It was early recognized that publicity would be necessary to educate the disabled soldiers as to the need of continued treatment to restore them as fully as the nature of their disabilities permitted, and also for the purpose of arousing the families of the disabled. soldiers and the general public to the need of physical reconstruction, so that the soldiers might be able to return to civil life completely restored to health, or at least with the handicaps of permanent disability overcome by efficient training and reëducation better to fit them for their old jobs or to qualify them for new and lucrative occupations. To this end, in June, 1918, the Surgeon-General began the publication of the magazine Carry On as a means of disseminating knowledge of the plans for the physical reconstruction of disabled men, for the information of the disabled themselves, their families, and the general public.

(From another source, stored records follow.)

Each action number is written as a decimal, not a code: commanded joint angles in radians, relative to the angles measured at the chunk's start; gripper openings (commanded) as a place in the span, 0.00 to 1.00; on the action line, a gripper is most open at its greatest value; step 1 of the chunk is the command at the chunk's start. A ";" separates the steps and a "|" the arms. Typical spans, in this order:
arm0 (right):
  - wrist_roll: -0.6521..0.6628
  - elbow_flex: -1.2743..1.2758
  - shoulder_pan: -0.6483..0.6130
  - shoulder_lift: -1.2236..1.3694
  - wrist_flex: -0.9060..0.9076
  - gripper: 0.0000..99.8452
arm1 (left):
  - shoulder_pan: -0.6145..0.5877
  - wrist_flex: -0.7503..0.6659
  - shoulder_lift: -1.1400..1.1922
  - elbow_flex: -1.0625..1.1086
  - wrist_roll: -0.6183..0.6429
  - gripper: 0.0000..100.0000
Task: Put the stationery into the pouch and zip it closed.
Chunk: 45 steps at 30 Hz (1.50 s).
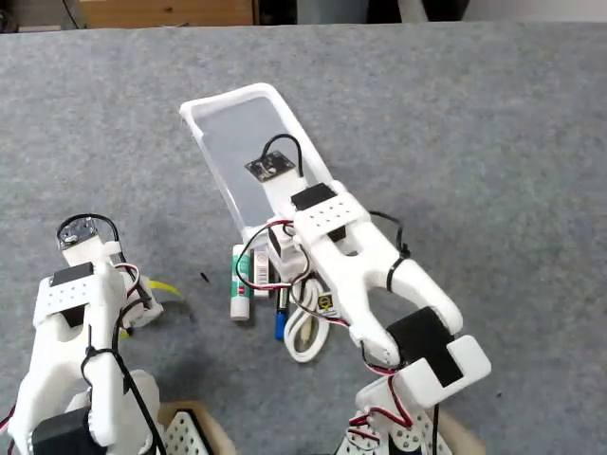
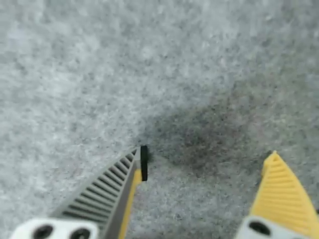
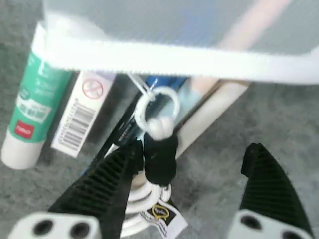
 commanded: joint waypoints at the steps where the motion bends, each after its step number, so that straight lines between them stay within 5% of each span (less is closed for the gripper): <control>1: -0.009 -0.039 -0.012 -0.007 -0.037 0.31 | -0.013 -0.025 0.002 -0.019 -0.008 0.37; 6: -0.003 -0.035 -0.011 -0.008 -0.084 0.17 | -0.012 -0.025 0.002 -0.019 -0.008 0.37; 45: -0.009 0.125 -0.008 -0.008 -0.104 0.15 | -0.010 -0.025 0.002 -0.019 -0.014 0.37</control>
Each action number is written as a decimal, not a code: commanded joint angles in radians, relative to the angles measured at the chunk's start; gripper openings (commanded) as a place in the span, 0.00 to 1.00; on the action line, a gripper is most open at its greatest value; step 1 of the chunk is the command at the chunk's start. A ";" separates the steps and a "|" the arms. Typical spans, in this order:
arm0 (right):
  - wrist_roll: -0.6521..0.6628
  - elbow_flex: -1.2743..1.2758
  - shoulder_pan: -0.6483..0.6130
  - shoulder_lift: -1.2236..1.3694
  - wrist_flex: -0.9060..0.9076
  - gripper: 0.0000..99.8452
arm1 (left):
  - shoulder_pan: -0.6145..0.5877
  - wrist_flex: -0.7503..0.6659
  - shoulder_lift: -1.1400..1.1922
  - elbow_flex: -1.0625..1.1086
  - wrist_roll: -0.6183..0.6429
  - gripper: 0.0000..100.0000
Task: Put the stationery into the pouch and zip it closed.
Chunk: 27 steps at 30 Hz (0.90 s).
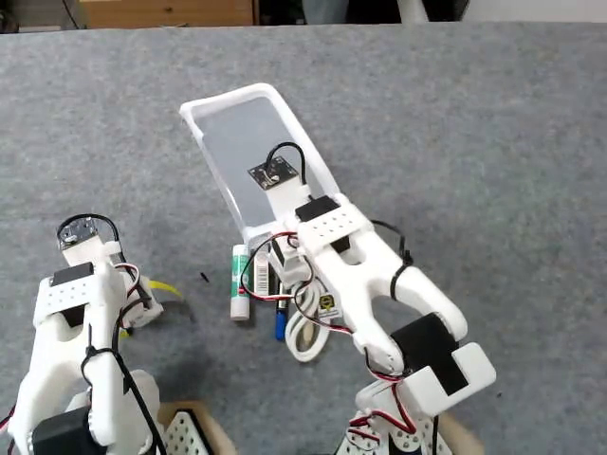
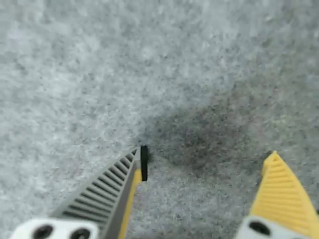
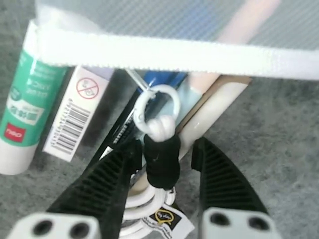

The problem of the Surgeon-General was rendered. less difficult and was placed upon an entirely rational basis by the enactment by Congress of a law, approved by the President on June 27, 1918, which placed upon the Federal Board for Vocational Education the responsibility for the training and reeducation of disabled soldiers and sailors discharged from the Army

or the Navy, who because of their disabilities were unable successfully to follow their old occupations or who needed training for new occupations. Between the Medical Department of the Army and the Federal Board for Vocational Education a satisfactory coöperative programme was adopted for the training and reëducation of the disabled soldiers by a responsible Educational personnel in the military hospitals and a continuation of this training and reeducation after discharge of the soldiers by the Federal Board. Under the law the Federal Board was also made responsible for the placement of the discharged disabled soldiers and sailors after training and reeducation in civilian occupations.

Early in 1918 the Surgeon-General directed that certain general military hospitals should be designated to carry on the work of physical reconstruction of disabled soldiers. In each hospital, in addition to the medical officers, there was appointed a personnel consisting of a chief educational officer qualified in general education, with assistants qualified as teachers in the industries and in agriculture and with the necessary instructors. The War Department authorized the Medical Department to employ civilians for curative-workshop instruction. The term "reconstruction aides" was adopted as the name for instructors in the handcrafts for applying occupational therapy to patients confined to beds and chairs in wards. These instructors were selected on the basis of qualifications to teach the handcrafts in work with textile materials, such as weaving, knitting, rug making, and knotting; in reed, cane, and fibre work, such as basketry and brushmaking; in woodworking, such as

carving and whittling; in cardboard construction and binding, such as bookbinding and novelty box work; in work in applied design, such as stenciling and block printing; in metal work, such as jewelry; in work in plastic materials, such as pottery and modeling; and also for academic work, teaching the illiterate reading, English, spelling, arithmetic, and other academic studies.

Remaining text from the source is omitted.